Work request :: Transcribe word for word the section of the records below that opens with the line containing "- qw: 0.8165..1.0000" and closes with the line containing "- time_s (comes"; drop every picture.

┌─ Information shown

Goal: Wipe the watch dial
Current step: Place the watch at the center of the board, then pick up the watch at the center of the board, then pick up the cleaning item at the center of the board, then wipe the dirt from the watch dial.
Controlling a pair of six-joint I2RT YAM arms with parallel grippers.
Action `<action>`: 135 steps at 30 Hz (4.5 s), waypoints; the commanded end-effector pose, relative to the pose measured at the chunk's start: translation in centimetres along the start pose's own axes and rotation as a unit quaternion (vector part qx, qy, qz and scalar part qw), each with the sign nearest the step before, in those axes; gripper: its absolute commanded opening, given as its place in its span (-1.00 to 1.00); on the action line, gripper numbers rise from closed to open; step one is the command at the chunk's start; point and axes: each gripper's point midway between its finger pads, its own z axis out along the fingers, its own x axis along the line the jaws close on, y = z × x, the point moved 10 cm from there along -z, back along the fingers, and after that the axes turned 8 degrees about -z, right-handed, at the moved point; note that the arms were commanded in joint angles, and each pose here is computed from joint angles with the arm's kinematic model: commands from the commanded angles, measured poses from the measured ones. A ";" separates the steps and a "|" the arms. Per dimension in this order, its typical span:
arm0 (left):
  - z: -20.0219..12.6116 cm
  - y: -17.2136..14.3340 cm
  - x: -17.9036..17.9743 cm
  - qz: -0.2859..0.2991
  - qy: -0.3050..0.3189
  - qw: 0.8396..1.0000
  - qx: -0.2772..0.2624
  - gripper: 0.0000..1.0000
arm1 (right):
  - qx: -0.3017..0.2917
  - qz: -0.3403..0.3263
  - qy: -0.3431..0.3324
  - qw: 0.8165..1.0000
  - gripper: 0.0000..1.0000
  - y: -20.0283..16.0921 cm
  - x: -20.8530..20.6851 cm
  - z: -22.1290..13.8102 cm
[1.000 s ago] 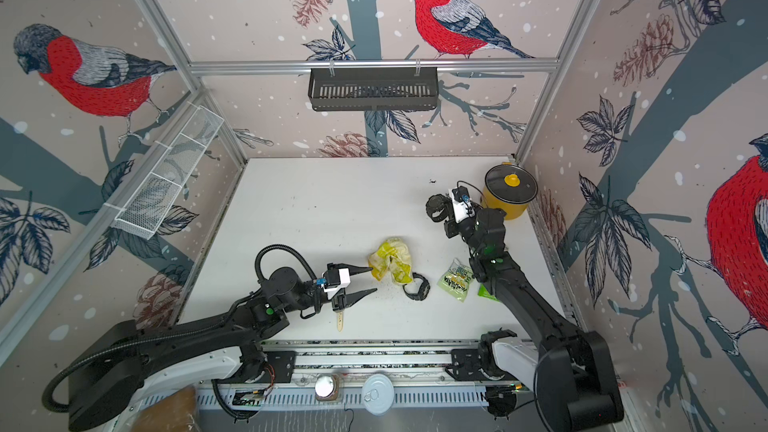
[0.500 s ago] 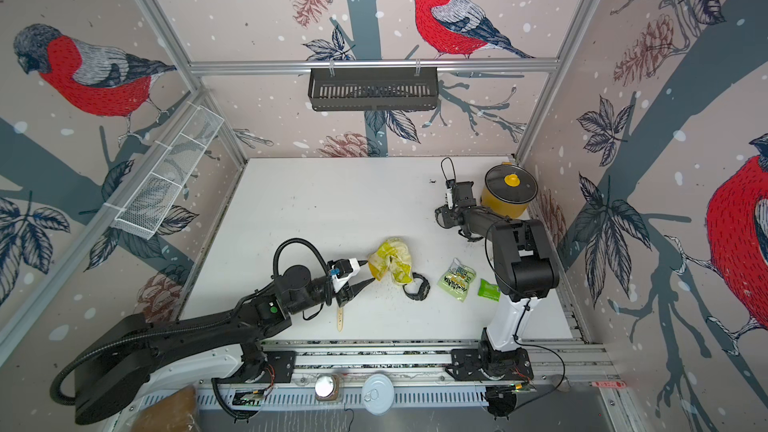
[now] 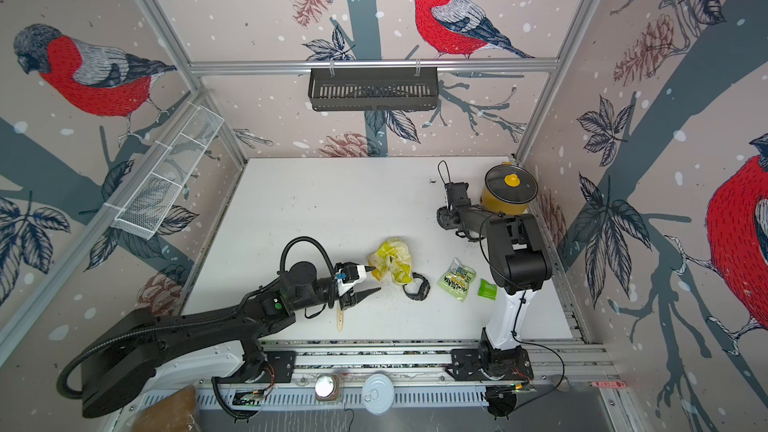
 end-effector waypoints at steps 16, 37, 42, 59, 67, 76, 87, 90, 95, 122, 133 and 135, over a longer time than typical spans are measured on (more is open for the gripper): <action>9.0 -2.5 -1.4 0.009 -0.169 0.973 0.156 0.15 | -0.135 0.053 -0.077 0.986 -0.04 2.2 -2.2 -13.1; 14.6 -6.5 0.0 -0.031 -0.159 0.944 0.287 -0.03 | -0.274 0.059 -0.038 0.959 0.09 0.2 -2.8 -20.4; 14.5 -6.1 -0.1 -0.031 -0.163 0.950 0.265 -0.42 | -0.286 0.059 -0.027 0.956 0.09 0.2 -2.8 -20.8; 15.4 -7.0 -0.1 -0.026 -0.151 0.952 0.264 -0.78 | -0.322 0.063 -0.017 0.944 0.10 -0.8 -2.6 -22.3; 12.0 -1.3 -0.4 0.009 -0.136 0.977 0.166 -1.00 | -0.348 0.074 0.040 0.934 0.08 -1.3 -1.8 -23.0; 2.9 2.0 -1.7 0.084 -0.063 0.995 0.003 -1.00 | -0.325 0.053 0.181 0.927 0.06 -0.8 5.2 -21.7; -2.5 0.1 0.1 0.083 0.065 0.992 -0.065 -1.00 | -0.164 0.046 0.240 0.956 1.00 -2.7 14.6 -15.6; -2.7 -0.3 0.7 0.072 0.095 0.991 -0.054 -1.00 | -0.150 0.052 0.246 0.956 0.99 -3.1 16.1 -14.8; -2.6 -0.3 1.2 0.064 0.117 0.990 -0.036 -1.00 | -0.109 0.057 0.215 0.969 0.99 -4.3 17.9 -12.9; -3.7 0.3 0.4 0.036 0.075 0.990 -0.110 -1.00 | -0.421 -0.043 0.274 0.864 -0.86 -7.4 15.1 -25.6; -2.1 0.8 1.3 0.007 0.077 0.994 -0.074 -1.00 | -0.495 -0.113 0.247 0.825 -0.86 -7.3 18.7 -30.7; -2.1 0.7 1.2 0.008 0.075 0.995 -0.073 -1.00 | -0.506 -0.114 0.241 0.821 -0.86 -7.0 18.5 -31.3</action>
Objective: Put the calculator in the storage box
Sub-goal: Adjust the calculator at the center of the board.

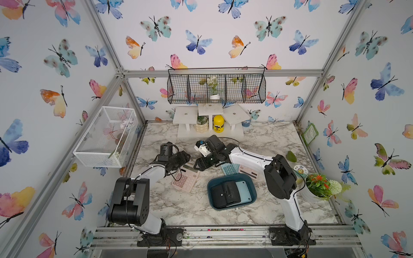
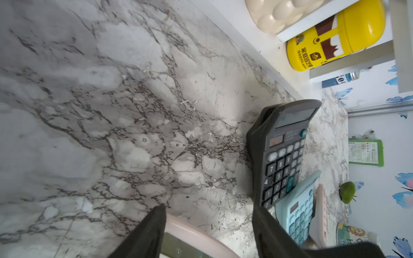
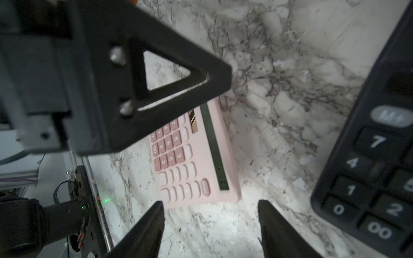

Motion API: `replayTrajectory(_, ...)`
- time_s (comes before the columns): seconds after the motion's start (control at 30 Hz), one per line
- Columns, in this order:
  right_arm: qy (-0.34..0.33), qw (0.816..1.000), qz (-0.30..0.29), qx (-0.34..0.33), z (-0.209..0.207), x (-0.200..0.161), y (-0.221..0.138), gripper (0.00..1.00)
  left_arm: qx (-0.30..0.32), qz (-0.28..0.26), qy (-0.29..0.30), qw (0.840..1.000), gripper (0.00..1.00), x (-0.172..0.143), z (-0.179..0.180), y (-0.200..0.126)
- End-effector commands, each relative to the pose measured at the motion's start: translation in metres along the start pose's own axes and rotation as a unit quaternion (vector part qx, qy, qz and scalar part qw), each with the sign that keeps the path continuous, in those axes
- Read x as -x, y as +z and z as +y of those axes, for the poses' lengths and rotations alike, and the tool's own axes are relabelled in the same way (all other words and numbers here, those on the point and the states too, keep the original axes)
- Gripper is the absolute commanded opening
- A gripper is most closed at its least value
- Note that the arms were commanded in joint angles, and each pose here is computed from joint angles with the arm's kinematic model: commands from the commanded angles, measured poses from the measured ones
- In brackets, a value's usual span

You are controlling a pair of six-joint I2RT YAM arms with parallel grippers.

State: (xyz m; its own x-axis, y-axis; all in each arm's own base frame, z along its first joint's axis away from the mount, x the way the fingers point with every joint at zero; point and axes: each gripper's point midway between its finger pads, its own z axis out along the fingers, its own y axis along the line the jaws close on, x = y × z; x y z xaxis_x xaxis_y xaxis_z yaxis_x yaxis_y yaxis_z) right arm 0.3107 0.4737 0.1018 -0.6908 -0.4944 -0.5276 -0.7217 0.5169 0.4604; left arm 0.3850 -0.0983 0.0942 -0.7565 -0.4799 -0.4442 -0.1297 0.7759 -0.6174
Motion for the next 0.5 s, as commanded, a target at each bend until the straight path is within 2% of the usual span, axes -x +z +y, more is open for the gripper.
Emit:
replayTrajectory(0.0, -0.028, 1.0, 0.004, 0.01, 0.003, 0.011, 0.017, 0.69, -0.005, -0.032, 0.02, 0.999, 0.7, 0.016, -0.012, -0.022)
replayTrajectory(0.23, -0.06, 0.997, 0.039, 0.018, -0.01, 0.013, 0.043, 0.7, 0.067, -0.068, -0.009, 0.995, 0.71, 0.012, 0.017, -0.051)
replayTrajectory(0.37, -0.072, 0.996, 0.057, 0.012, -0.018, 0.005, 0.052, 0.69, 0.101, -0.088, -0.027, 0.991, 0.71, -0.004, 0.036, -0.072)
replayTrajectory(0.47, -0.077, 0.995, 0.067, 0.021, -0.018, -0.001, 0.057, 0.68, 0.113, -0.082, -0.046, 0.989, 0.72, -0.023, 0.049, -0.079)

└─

Answer to the problem ::
  - qw: 0.8165..1.0000
  - gripper: 0.0000..1.0000
  - y: -20.0283..16.0921 cm
  - x: -20.8530..20.6851 cm
  - z: -22.1290..13.8102 cm
[1.000 s ago] 
[0.500 s ago] 
[now] 
 end-effector waypoints at steps 16, 37, 42, 59, 67, 76, 87, 90, 95, 122, 133 and 135, over a longer time than typical spans are measured on (more is open for the gripper): <action>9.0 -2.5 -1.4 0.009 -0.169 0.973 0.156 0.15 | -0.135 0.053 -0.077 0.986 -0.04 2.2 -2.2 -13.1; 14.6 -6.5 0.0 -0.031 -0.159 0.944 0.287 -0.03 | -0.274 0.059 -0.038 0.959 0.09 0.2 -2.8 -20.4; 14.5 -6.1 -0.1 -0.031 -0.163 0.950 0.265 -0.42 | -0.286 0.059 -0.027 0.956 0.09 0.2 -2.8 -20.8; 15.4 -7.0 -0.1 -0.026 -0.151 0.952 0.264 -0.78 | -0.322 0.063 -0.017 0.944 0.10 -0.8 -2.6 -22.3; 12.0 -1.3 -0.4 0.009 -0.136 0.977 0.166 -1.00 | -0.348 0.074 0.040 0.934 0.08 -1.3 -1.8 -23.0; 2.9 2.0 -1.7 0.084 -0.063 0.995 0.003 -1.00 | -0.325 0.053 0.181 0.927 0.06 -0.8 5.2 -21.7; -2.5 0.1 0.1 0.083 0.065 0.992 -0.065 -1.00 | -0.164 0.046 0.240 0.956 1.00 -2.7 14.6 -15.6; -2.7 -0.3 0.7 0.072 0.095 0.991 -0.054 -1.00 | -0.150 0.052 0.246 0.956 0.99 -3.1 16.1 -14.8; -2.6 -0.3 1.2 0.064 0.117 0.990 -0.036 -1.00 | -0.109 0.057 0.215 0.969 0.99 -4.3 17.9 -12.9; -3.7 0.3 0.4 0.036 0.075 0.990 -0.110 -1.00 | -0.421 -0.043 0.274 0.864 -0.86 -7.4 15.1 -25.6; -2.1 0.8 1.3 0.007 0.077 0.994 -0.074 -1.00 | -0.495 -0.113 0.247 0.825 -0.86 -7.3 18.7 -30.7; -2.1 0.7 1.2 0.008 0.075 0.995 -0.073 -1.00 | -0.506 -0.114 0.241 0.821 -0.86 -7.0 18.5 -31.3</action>
Objective: Put the calculator in the storage box
Sub-goal: Adjust the calculator at the center of the board.


Motion API: `replayTrajectory(_, ...)`
- time_s (comes before the columns): seconds after the motion's start (control at 30 Hz), one per line

No additional response is required.